What you will do.
Tally every line in the following material that has the word "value" in it, and answer with that figure alone.
Start of Block
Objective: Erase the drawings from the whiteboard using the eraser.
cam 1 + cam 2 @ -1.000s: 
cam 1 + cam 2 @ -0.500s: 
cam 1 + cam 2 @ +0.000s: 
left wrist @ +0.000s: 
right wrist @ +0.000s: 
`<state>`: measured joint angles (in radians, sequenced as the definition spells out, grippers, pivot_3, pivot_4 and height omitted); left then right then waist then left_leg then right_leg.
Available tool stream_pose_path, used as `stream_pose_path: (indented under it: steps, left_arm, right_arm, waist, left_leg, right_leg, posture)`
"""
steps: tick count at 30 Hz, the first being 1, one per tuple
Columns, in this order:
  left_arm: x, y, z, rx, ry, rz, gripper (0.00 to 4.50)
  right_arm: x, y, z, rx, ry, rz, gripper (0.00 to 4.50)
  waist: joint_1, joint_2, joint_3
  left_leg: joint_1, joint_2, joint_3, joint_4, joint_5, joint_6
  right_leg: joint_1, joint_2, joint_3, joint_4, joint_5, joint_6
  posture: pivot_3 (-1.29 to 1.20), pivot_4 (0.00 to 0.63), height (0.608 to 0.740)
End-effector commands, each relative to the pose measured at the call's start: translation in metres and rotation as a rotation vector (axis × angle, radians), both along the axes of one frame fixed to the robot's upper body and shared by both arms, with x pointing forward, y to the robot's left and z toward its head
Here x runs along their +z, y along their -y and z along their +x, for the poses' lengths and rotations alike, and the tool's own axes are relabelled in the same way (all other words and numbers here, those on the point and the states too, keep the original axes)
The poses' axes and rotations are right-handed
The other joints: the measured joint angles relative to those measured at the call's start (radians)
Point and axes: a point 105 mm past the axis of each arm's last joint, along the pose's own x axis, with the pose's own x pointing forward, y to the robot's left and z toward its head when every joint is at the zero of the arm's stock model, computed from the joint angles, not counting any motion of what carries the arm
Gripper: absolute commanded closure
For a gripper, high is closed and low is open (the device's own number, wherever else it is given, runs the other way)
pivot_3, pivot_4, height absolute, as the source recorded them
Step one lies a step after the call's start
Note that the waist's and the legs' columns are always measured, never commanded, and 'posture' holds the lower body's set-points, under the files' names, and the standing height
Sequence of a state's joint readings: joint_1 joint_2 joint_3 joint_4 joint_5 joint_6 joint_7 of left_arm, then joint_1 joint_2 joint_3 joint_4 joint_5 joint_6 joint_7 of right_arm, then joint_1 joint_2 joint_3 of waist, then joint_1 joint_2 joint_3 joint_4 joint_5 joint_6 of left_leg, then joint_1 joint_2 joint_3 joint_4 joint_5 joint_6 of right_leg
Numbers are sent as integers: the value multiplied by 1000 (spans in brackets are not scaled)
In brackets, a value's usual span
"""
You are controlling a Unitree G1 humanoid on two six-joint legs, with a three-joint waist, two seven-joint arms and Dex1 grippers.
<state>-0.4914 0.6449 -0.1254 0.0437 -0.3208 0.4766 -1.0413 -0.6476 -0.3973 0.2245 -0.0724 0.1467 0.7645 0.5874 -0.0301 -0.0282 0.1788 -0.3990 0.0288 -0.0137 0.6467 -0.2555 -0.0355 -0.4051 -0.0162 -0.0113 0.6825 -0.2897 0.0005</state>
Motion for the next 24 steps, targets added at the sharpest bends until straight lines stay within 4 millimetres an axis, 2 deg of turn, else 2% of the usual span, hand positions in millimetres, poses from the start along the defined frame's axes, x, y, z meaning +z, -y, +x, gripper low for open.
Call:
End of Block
Response.
2